Deborah Hicks Quazzo is an American businesswoman. Since 2009, she has been the managing partner of GSV Advisors, a venture capital fund specializing in education and technology.

Background
Deborah Quazzo grew up in Jacksonville, FL. She graduated  a BA in history from Princeton University in 1982 and an MBA from Harvard University in 1987. She is married and has three children.

GSV Advisors
Quazzo is the founder and managing partner of the GSV Ventures, whose portfolio of companies includes Andela, ClassDojo, Course Hero, Coursera, CreativeLive, Degreed, HotChalk, Hustle, MasterClass, NoRedInk, Pluralsight, RaiseMe, Remind, Turnitin, Tynker, and Voxy. The firm also co-hosts, with Arizona State University, the annual ASU+GSV Summit. The event celebrates innovations and innovators across the global "preK to Gray" learning and talent landscape.

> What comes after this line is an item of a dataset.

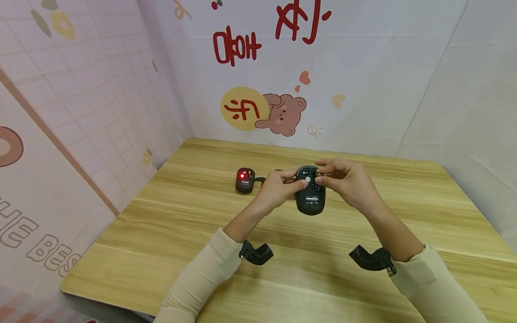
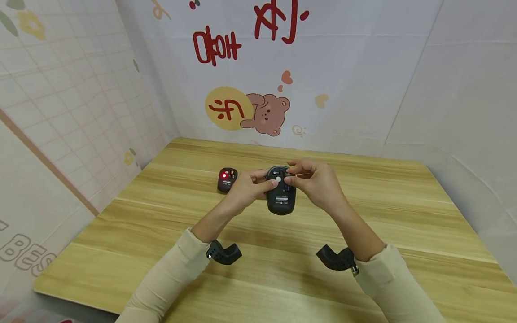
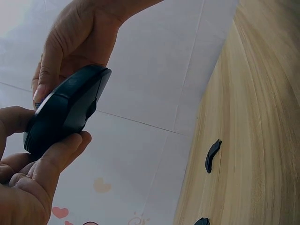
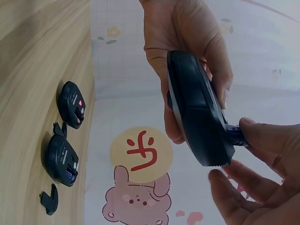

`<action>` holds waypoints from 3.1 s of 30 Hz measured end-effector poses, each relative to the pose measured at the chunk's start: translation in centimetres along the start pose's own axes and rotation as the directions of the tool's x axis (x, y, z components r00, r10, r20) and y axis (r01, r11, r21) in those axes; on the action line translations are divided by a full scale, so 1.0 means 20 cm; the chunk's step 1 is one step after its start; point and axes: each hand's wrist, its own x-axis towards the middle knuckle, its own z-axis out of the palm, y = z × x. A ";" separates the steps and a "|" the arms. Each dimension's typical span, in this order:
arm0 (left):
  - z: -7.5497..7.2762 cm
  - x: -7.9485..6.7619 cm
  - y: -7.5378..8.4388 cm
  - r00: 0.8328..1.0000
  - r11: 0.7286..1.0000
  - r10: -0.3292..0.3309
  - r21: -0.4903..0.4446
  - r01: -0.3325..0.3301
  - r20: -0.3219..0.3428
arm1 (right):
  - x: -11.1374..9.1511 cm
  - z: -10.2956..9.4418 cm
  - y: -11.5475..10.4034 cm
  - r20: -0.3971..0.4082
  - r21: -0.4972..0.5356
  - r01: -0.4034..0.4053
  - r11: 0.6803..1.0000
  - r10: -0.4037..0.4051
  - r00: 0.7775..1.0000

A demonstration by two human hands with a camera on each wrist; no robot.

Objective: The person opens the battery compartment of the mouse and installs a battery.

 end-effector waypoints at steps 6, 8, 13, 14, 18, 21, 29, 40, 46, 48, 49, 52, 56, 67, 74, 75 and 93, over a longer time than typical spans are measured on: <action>0.01 -0.01 0.01 1.000 1.000 0.011 0.012 -0.012 0.019 | 0.00 0.00 0.02 0.034 0.010 -0.019 1.000 0.018 0.999; 0.01 -0.01 0.01 1.000 1.000 0.015 0.016 -0.015 0.016 | 0.00 0.00 0.02 0.039 0.011 -0.023 1.000 0.023 0.999; 0.02 -0.01 0.01 1.000 1.000 0.015 0.016 -0.015 0.009 | 0.00 -0.01 0.03 0.047 0.029 -0.031 0.999 0.030 0.998; 0.02 -0.01 0.01 1.000 1.000 0.013 0.016 -0.014 0.011 | 0.00 -0.01 0.03 0.048 0.029 -0.032 0.999 0.031 0.998; 0.02 -0.01 0.01 1.000 1.000 0.015 0.016 -0.016 0.019 | -0.01 -0.01 0.03 0.058 0.040 -0.041 0.998 0.039 0.998; 0.01 -0.01 0.01 1.000 1.000 0.015 0.015 -0.016 0.021 | -0.01 -0.01 0.04 0.063 0.040 -0.049 0.998 0.046 0.997; 0.02 -0.02 0.01 1.000 0.999 0.019 0.035 -0.019 0.019 | 0.00 -0.01 0.04 0.063 0.041 -0.032 0.999 0.029 0.998; 0.02 -0.02 0.01 1.000 0.999 0.013 0.041 -0.013 0.015 | 0.00 -0.01 0.04 0.039 0.020 -0.038 0.999 0.037 0.999; 0.03 -0.02 0.02 1.000 0.999 0.020 0.039 -0.020 0.020 | -0.01 -0.01 0.03 0.029 0.011 -0.061 0.998 0.060 0.998; 0.03 -0.02 0.02 1.000 0.999 0.017 0.041 -0.017 0.018 | -0.01 -0.01 0.03 0.025 0.005 -0.058 0.998 0.058 0.998; 0.03 -0.02 0.02 1.000 0.999 0.016 0.043 -0.016 0.016 | -0.01 -0.01 0.03 0.022 0.003 -0.055 0.998 0.055 0.998; 0.03 -0.02 0.03 1.000 0.999 0.012 0.050 -0.013 0.013 | 0.00 0.00 0.04 0.015 -0.003 -0.046 0.999 0.046 0.999; 0.03 -0.02 0.03 1.000 0.999 0.005 0.053 -0.005 0.011 | 0.00 0.00 0.05 0.013 -0.003 -0.041 0.999 0.041 0.999; 0.01 0.07 -0.10 0.999 1.000 0.024 0.000 -0.024 0.047 | 0.00 0.00 0.04 0.014 -0.029 -0.056 0.998 0.056 0.998; 0.01 0.09 -0.14 0.999 1.000 0.031 -0.004 -0.031 0.030 | 0.00 -0.01 0.05 0.019 -0.036 -0.067 0.997 0.068 0.998; 0.01 0.09 -0.14 0.999 0.999 0.032 -0.004 -0.032 0.028 | 0.00 -0.01 0.05 0.019 -0.035 -0.068 0.997 0.069 0.997; 0.03 0.09 -0.14 0.999 1.000 0.030 -0.009 -0.030 0.030 | -0.01 -0.01 0.04 -0.010 -0.016 -0.090 0.996 0.089 0.996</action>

Career and civic engagement
In 2001, Quazzo co-founded ThinkEquity Partners, an investment bank with offices across the U.S., which was acquired in 2007 by London-based Panmure Gordon & Co. She was a member of the Panmure Gordon board until she resigned from the firm. Prior to that, she was a managing director in Investment Banking and head of the Global Growth Group at Merrill Lynch. She began her career at J.P. Morgan & Co.

Quazzo serves on the board of Ascend Learning, Degreed, The Educational Testing Service (ETS), Lightneer, Remind, and Web.com. She is a board observer at CreativeLive, and RaiseMe, and an advisory board member of Area9 Lyceum. She is a member of the boards of The Common Ground Foundation, Harvey Mudd College, National Louis University, Steppenwolf Theater Company, the Board of Dean's Advisors at Harvard Business School, the Khan Academy Thought Leadership Council, the Board of Dean's Advisory Council at Princeton University, the Strada Institute for the Future of Work Advisory Committee, and the Honorary Board of Marwen. She is a member of the Steering Committee of the Illinois Business Immigration Coalition.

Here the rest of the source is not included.